If you know ulp, radix, and exponent range, you can infer basically all the other numerical details of the type.  One good example would be the constant that Dave mentioned, “maxResultOfAdding1”.  You can compute this if you know radix and ulp.  The radix is also the bound on how large the relative spacing between consecutive numbers can get, which is sometimes important for computing accurate bounds.  These are all somewhat niche, but the problem is that there’s no good way to get this value if you don’t have it, and it imposes “zero” implementation burden.

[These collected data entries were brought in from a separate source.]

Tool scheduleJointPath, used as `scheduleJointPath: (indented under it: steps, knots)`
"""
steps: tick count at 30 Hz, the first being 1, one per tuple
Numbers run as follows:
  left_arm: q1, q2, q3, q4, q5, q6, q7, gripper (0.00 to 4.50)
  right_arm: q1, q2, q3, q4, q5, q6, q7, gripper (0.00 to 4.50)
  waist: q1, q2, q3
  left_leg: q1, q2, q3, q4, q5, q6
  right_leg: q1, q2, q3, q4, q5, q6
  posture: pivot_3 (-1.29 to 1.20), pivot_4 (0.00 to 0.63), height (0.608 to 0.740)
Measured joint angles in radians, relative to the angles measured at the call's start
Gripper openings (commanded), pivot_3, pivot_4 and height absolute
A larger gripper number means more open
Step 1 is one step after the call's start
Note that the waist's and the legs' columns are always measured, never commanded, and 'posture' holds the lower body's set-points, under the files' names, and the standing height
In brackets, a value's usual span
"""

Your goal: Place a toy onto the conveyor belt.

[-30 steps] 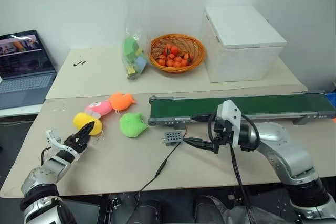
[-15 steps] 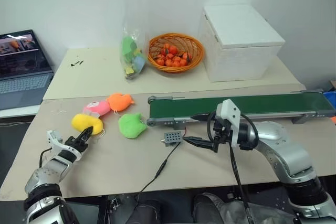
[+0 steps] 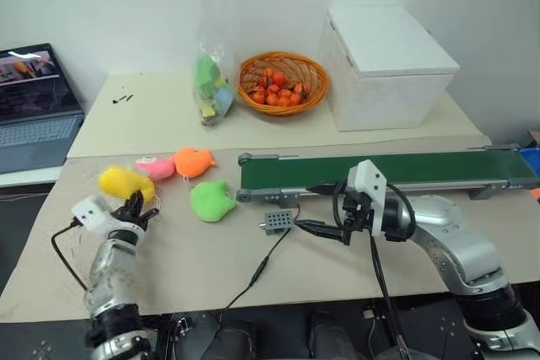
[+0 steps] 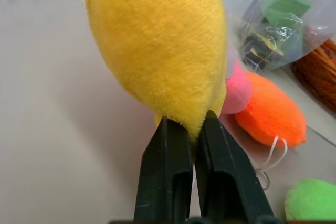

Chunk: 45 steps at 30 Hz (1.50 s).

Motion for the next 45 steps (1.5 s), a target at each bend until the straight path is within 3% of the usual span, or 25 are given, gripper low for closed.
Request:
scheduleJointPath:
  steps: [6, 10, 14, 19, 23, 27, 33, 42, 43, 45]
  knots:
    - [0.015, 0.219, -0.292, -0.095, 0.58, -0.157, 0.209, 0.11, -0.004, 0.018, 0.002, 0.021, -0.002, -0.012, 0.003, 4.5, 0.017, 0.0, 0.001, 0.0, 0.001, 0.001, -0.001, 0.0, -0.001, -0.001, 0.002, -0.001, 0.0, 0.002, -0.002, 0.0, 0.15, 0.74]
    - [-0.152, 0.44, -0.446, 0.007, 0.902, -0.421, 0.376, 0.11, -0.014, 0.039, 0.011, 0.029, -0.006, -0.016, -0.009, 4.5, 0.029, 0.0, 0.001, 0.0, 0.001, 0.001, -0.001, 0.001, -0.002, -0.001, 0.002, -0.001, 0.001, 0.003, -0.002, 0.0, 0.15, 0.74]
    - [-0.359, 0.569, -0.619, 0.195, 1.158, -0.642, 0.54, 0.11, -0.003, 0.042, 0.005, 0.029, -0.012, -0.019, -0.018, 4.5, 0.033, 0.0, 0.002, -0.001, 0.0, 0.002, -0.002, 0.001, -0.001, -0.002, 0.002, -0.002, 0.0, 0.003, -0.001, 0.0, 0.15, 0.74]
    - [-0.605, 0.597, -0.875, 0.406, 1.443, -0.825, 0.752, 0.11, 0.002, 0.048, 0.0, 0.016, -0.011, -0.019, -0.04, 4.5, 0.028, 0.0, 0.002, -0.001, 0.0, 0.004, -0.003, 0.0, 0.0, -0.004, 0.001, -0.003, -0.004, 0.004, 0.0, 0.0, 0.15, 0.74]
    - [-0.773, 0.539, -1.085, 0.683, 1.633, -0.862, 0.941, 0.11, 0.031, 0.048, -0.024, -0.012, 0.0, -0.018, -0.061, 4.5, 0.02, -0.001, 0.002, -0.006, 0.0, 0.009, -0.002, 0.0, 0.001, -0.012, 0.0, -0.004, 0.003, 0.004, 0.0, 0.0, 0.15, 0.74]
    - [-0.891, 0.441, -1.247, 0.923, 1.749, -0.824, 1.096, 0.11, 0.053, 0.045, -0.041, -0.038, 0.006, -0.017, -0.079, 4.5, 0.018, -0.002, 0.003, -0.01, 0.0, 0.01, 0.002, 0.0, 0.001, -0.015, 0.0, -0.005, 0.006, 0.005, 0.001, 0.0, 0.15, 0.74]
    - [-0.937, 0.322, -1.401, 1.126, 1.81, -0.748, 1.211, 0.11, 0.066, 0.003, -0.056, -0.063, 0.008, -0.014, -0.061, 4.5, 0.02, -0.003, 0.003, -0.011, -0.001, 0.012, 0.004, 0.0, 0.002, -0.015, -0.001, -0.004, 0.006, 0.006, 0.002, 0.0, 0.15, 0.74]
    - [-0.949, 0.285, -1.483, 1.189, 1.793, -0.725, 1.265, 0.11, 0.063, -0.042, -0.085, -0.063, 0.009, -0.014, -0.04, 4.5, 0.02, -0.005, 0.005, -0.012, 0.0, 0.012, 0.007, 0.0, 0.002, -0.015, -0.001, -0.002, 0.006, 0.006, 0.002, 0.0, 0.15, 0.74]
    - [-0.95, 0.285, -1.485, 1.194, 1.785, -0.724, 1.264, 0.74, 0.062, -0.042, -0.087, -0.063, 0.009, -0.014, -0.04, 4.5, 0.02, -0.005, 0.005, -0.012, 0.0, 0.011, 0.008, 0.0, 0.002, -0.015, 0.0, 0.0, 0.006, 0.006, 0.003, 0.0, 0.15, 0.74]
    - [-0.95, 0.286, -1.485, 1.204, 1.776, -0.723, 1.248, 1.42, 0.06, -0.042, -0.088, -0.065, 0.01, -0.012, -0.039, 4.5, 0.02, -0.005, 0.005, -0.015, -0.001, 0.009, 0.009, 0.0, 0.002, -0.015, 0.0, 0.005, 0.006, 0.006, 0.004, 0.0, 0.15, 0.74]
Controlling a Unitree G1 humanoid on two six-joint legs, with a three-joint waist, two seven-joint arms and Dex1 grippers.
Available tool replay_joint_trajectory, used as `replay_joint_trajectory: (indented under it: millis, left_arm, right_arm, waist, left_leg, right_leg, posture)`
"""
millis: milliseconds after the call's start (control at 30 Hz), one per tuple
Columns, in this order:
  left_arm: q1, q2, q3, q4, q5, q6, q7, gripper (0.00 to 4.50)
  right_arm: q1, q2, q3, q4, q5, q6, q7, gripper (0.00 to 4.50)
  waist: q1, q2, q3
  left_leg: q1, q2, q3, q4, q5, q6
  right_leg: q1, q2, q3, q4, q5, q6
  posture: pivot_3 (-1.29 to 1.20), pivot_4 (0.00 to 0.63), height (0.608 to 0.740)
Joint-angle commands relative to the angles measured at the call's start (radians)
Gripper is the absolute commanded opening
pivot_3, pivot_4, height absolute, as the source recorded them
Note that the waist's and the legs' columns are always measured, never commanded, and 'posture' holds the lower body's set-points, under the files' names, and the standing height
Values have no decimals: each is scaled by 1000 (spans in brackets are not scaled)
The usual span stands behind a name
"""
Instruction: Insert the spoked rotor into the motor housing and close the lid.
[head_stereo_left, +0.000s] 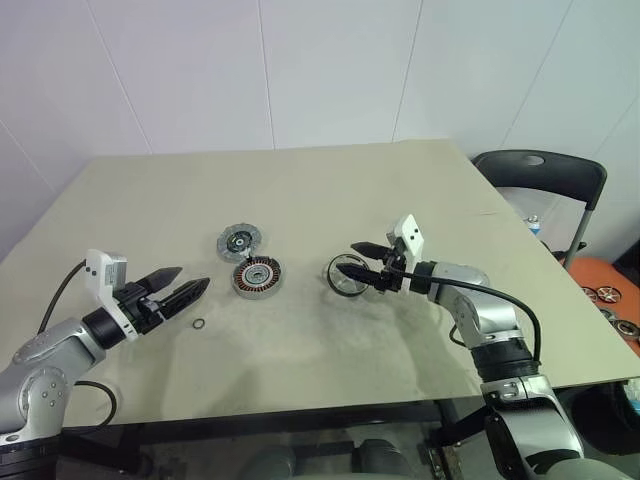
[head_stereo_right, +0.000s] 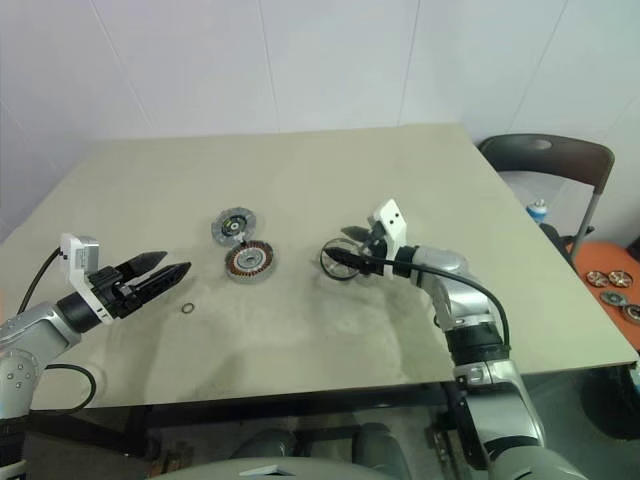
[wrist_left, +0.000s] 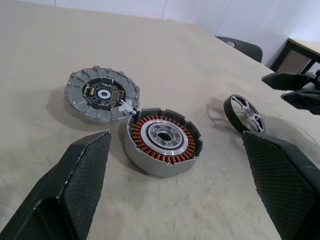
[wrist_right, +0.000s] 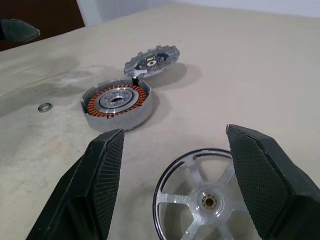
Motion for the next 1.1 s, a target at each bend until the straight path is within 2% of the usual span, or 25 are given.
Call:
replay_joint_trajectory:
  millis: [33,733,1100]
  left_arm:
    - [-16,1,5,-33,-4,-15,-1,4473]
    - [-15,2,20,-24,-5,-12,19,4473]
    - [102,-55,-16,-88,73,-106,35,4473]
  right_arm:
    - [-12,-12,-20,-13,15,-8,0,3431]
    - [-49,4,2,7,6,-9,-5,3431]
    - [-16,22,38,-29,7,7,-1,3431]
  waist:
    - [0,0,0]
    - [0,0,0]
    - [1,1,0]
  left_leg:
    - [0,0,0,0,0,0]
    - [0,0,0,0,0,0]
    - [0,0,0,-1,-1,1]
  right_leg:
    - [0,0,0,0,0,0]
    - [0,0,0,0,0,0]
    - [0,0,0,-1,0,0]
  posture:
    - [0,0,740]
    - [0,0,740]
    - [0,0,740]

>   /// A signaling NaN (not-a-number).
>   @warn_unused_result
>   static func signalingNaN: Self { get }
> 
> I’m not sure it really makes sense for a Bignum / APFloat type to support such a value. But really I think this is just underspecified. What does it mean, in terms of this protocol and its uses, for a NaN to be signaling? Is it just a specific “color" of NaN, with no semantic requirements other than being distinguishable?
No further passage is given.